By Tetsushi Kajimoto
TOKYO (Reuters) – Japanese manufacturers’ morale improved in May for the first time in seven months, a Reuters poll showed, as recession worries eased, although companies were concerned about the impact of a planned tax hike on the economy.
The monthly poll, which tracks the Bank of Japan’s (BOJ) closely-watched tankan quarterly survey, found manufacturers’ mood expected to rise further over the coming three months.
The Reuters Tankan results came after data showed Japan’s growth surprisingly accelerated in January-March, driven by net contributions from exports, although declines in consumer and business spending underscored a fragile recovery.
Highlighting uncertainties, nearly two-thirds of companies saw growth remaining flat in the second quarter, nearly two-fifth saw it slowing and just 17 percent saw it accelerating, the Reuters monthly poll showed.
The mixed batch of data could keep alive speculation that Prime Minister Shinzo Abe may postpone a twice-delayed sales tax hike with 82 percent of firms in a Reuters poll seeing the world’s third largest economy as not fully prepared for the higher levy.
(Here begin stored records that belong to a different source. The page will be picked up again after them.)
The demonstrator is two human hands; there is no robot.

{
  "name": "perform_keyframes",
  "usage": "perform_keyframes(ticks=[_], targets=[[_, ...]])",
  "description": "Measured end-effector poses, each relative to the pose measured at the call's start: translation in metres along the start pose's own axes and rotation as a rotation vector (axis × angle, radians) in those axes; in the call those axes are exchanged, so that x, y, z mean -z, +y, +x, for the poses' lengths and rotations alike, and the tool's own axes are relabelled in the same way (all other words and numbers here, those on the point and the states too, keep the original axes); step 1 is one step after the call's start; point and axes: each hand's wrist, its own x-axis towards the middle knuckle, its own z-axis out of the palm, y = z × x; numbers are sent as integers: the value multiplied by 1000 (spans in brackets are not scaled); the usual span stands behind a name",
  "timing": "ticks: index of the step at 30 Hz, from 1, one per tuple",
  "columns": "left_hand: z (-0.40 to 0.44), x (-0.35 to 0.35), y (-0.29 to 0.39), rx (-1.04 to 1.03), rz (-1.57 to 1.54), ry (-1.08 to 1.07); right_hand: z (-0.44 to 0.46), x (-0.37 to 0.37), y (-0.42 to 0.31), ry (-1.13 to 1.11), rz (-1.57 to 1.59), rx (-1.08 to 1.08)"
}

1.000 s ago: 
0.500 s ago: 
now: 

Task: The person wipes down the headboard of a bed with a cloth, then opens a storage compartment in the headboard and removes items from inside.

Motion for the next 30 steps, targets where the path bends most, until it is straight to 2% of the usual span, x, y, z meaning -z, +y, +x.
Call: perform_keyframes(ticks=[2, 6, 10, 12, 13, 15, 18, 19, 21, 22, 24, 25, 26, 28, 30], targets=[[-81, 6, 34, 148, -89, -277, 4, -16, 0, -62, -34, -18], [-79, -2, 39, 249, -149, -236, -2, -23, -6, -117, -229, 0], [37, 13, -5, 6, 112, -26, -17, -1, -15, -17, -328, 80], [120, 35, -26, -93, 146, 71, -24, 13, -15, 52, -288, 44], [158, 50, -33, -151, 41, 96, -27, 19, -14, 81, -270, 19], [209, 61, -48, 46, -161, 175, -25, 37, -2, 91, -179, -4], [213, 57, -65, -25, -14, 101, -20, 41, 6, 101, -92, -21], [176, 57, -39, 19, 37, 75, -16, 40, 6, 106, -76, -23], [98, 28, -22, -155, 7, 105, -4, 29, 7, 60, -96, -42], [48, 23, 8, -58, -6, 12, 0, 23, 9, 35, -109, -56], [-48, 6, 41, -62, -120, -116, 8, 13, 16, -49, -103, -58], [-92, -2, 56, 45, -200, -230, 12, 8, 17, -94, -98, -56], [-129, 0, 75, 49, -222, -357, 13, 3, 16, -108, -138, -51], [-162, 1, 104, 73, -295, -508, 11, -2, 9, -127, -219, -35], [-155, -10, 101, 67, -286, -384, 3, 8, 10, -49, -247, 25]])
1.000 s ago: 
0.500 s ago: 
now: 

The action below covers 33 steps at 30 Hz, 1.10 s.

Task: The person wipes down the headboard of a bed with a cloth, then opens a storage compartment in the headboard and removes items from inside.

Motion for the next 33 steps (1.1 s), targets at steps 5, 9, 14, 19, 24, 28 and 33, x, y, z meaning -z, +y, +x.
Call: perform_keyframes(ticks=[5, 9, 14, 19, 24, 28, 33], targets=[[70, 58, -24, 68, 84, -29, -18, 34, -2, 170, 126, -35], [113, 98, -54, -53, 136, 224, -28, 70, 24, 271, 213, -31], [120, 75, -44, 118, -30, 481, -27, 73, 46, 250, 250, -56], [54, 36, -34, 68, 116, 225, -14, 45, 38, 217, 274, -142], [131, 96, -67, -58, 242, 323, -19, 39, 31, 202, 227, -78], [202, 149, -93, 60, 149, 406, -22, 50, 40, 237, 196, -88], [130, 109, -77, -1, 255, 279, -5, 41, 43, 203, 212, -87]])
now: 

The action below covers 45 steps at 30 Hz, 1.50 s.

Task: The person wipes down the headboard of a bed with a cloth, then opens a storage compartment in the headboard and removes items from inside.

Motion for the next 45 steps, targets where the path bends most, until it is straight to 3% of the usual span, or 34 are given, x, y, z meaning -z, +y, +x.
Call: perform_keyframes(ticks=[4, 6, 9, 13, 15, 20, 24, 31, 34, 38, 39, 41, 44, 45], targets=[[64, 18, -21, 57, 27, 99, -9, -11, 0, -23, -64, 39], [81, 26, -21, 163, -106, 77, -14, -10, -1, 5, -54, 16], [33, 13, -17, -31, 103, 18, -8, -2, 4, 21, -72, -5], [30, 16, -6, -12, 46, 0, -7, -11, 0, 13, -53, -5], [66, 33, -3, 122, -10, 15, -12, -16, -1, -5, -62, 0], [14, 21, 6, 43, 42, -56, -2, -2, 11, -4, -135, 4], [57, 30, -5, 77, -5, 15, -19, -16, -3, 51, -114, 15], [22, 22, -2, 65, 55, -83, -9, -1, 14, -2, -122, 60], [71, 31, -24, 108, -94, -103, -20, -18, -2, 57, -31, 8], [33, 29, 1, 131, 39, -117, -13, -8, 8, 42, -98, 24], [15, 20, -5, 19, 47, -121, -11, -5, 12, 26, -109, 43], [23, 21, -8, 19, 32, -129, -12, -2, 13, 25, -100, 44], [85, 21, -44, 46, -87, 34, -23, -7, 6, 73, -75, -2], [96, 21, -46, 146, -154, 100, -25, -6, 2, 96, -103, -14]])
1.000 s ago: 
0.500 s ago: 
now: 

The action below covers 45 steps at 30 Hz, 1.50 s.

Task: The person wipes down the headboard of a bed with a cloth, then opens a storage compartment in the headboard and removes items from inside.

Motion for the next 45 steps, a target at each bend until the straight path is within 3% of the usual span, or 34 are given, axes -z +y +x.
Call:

In the poll of 477 large- and mid-sized companies, many manufacturers voiced worry about the Sino-U.S. trade war, which has disrupted supply chains and hit Japan’s export-led economy.
“China’s market is on track for a recovery after slumping in the latter half of last year,” an electric machinery maker wrote in the survey.
“Uncertainty exists over the outlook on global economy, but I don’t think demand will fall sharply,” a transport equipment maker’s manager wrote.
Around 230 firms in the poll responded on condition of anonymity.
The sentiment index for manufacturers stood at 12 in May, up four points from the previous month, led by oil refiners, food processing firms, autos and precision machinery, according to the poll conducted May 8-17.
The index is expected to rise further to 15 in August.
The service-sector index grew to 27 in May from 24 in the previous month, led by information/communications, transport/utility and other service firms.
The index is expected to slip to 26 in August.
The BOJ’s tankan in April showed the business mood hit a two-year low in the March quarter, highlighting worries that global trade tensions and weakening world demand were taking a toll on confidence in the export-reliant economy.
The Reuters Tankan indexes are calculated by subtracting the percentage of pessimistic respondents from optimistic ones. A positive figure means optimists outnumber pessimists.